──────── GIVEN INFORMATION

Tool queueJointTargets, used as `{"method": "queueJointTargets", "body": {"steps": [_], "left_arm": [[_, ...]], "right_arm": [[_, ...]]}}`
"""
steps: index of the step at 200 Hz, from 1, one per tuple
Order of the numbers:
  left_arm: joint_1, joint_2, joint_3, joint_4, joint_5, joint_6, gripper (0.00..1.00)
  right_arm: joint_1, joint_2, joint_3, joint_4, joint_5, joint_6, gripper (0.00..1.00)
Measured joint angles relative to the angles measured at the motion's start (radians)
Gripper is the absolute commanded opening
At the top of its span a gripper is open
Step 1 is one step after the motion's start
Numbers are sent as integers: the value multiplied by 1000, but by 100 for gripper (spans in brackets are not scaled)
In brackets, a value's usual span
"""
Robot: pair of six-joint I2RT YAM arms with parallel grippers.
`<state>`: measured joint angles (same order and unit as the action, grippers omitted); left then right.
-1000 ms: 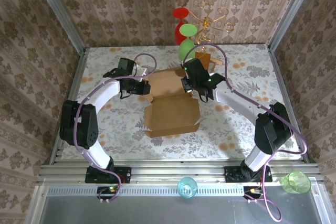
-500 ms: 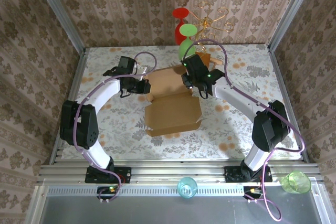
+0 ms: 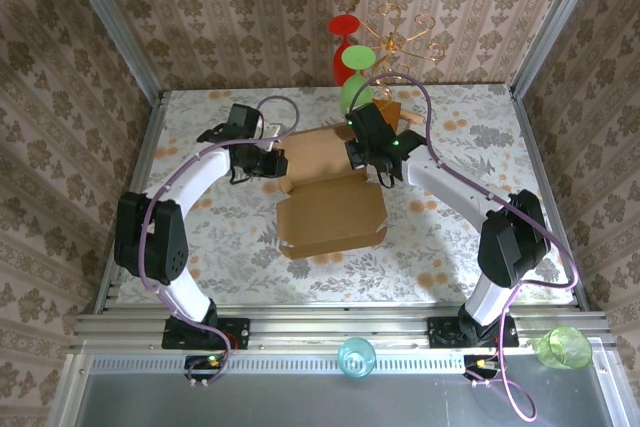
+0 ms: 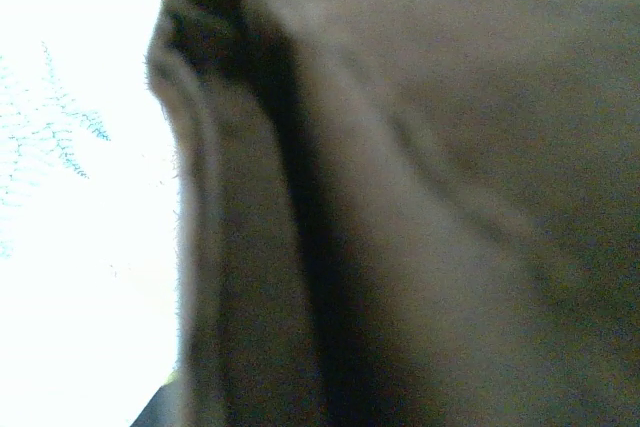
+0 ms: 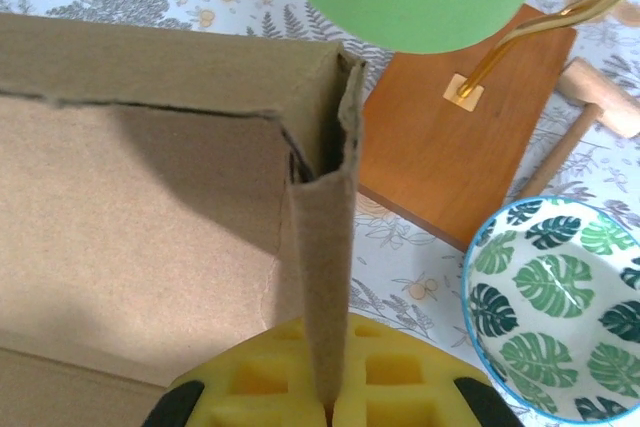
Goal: Fold the paper box
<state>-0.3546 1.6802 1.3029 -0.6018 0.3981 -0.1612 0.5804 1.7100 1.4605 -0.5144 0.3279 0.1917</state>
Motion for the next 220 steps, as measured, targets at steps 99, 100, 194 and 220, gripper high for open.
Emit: {"method": "queueJointTargets", "body": {"steps": [99,100,194,220], "left_arm": [[-66,0,56,-77,-108,-108,0],[-66,0,56,-77,-108,-108,0],[-63,0,52,-83,-142,-109,18],[-63,0,29,-59,-149,-109,15]], "right_arm": [[40,105,175,-224,161,130,0],[40,105,175,-224,161,130,0],[37,105,175,-271,111,161,0],[37,105,175,-282,97,177,0]]}}
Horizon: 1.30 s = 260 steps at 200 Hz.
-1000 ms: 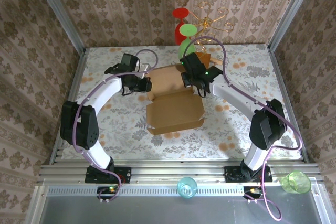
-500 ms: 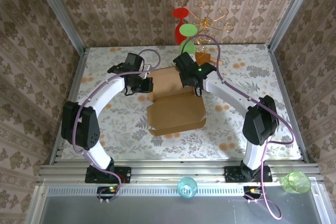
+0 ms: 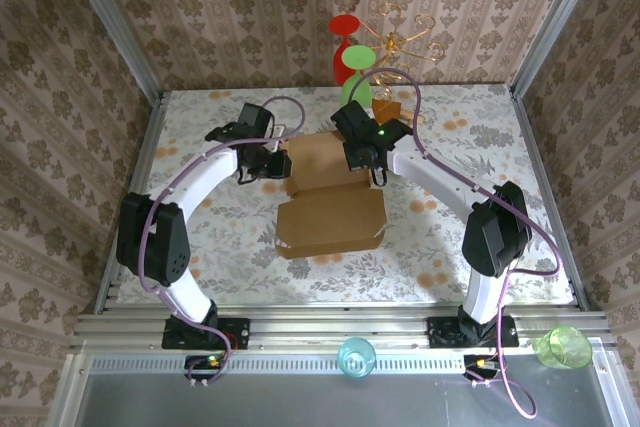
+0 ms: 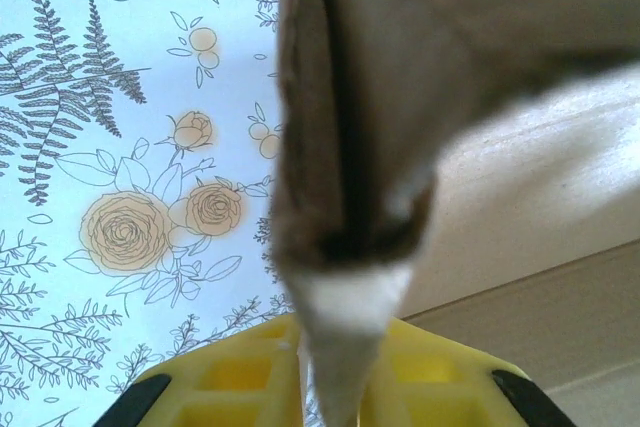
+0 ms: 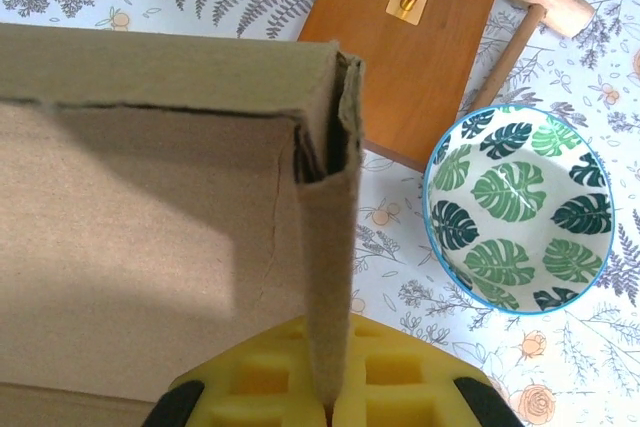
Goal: Fold the paper box
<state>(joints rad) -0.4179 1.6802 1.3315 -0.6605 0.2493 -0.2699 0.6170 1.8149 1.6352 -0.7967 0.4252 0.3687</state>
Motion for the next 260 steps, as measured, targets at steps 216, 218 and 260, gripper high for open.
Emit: {"method": "queueJointTargets", "body": {"steps": [216,218,260], "left_arm": [[-113,26,-61,86,-276,-31,0],[-113,23,-65,89,-276,-31,0],[-102,-13,-139,142,-235,-41,13]], "right_arm": [[26,0,-14,-43,-51,91,0],[27,0,-16,-41,-51,92,0],[29,-2,-80,8,-51,103,0]]}}
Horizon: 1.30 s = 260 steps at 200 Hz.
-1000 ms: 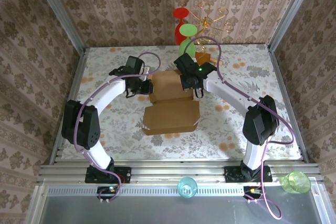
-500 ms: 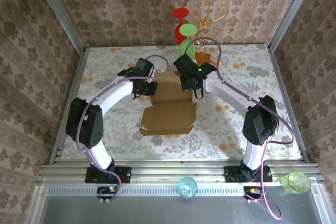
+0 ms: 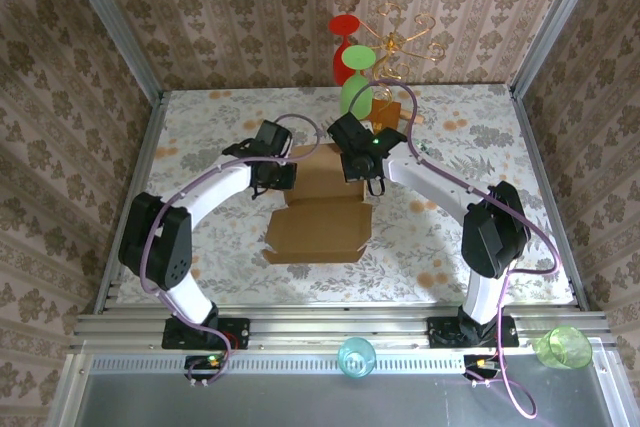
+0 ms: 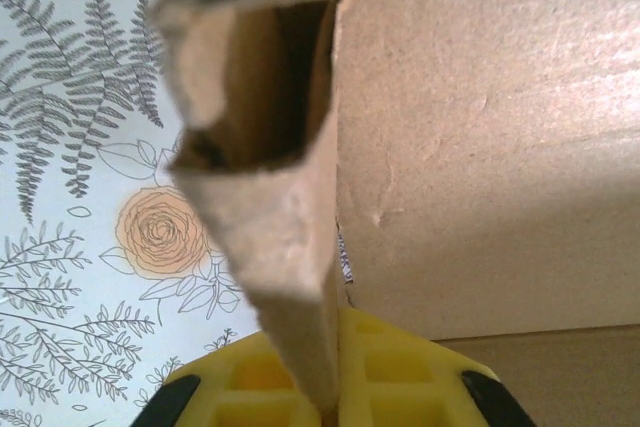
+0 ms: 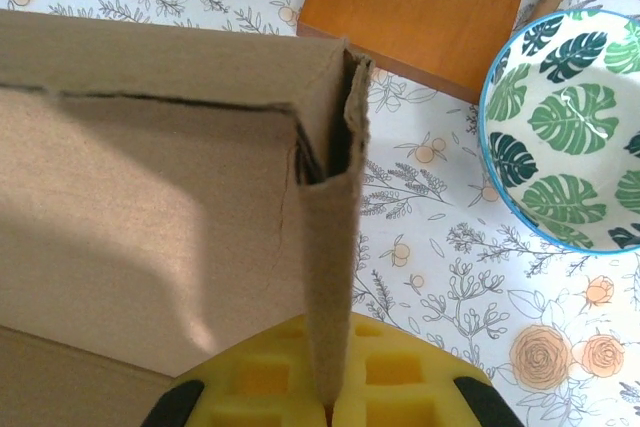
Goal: Fold the paper box
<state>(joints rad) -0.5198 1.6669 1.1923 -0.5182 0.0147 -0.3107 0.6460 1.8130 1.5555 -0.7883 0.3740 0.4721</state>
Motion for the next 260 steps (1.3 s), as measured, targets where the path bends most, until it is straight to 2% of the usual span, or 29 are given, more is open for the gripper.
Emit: {"method": "queueJointTargets", "body": {"steps": [67,121,145,164,179,209,260], "left_arm": [[41,-6,-96,91,68,-29,30],[82,-16,-133,145,123,-43,34],[84,-16,-133,154,129,-52,27],[84,-14,-133,164,140,-65,9],[83,-13,-132,172,147,-62,0],[76,-12,-124,159,121,-64,0],[26,-13,-95,118,13,-69,0]], "right_arm": [[3,-16,-73,60,-5,0,0],[6,-16,-83,85,-12,0,0],[6,-16,-83,85,-12,3,0],[6,-16,-83,89,-15,3,0],[7,-16,-84,100,-20,3,0],[12,-16,-85,100,-13,3,0],[45,11,-37,48,86,11,0]]}}
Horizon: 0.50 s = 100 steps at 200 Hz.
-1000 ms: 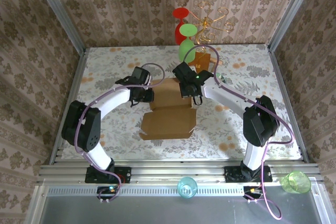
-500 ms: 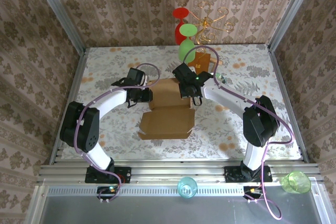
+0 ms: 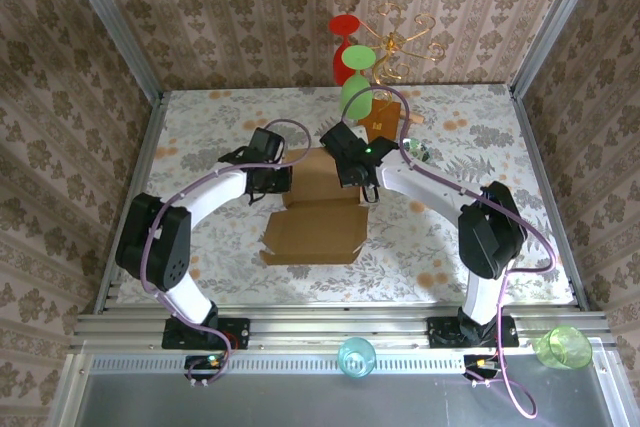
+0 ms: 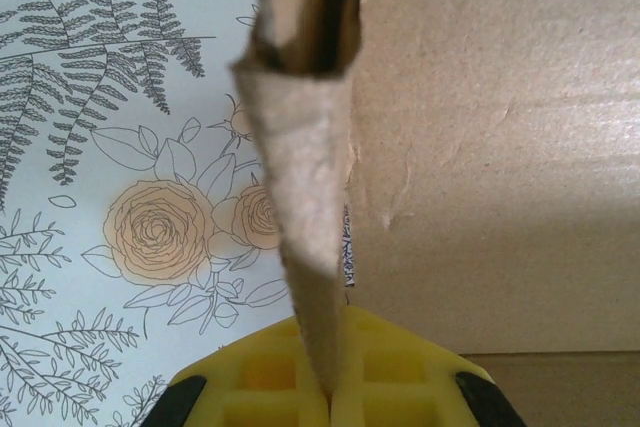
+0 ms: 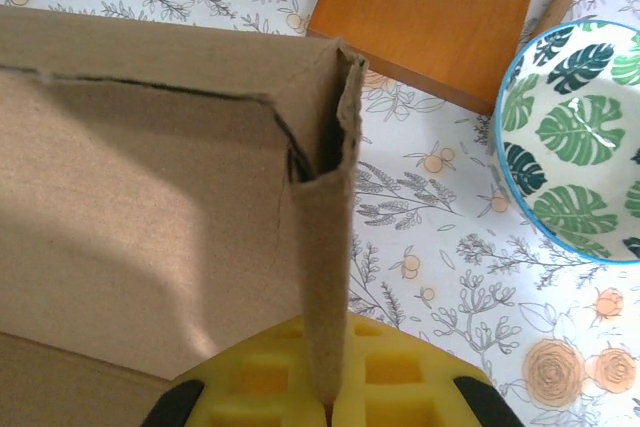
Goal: Fold the paper box
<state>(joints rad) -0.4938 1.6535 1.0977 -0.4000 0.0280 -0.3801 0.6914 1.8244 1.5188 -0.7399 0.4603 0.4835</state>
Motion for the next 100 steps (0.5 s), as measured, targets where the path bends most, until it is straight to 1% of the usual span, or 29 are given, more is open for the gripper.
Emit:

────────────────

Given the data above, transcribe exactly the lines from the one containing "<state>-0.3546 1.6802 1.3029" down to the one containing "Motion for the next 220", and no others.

<state>-0.3546 1.6802 1.3029 -0.6018 0.3981 -0.1612 0.5804 1.7100 1.4605 -0.5144 0.3279 0.1917</state>
Motion for the next 220 steps, as measured, targets at steps 99, 100, 194 and 220, gripper high for open.

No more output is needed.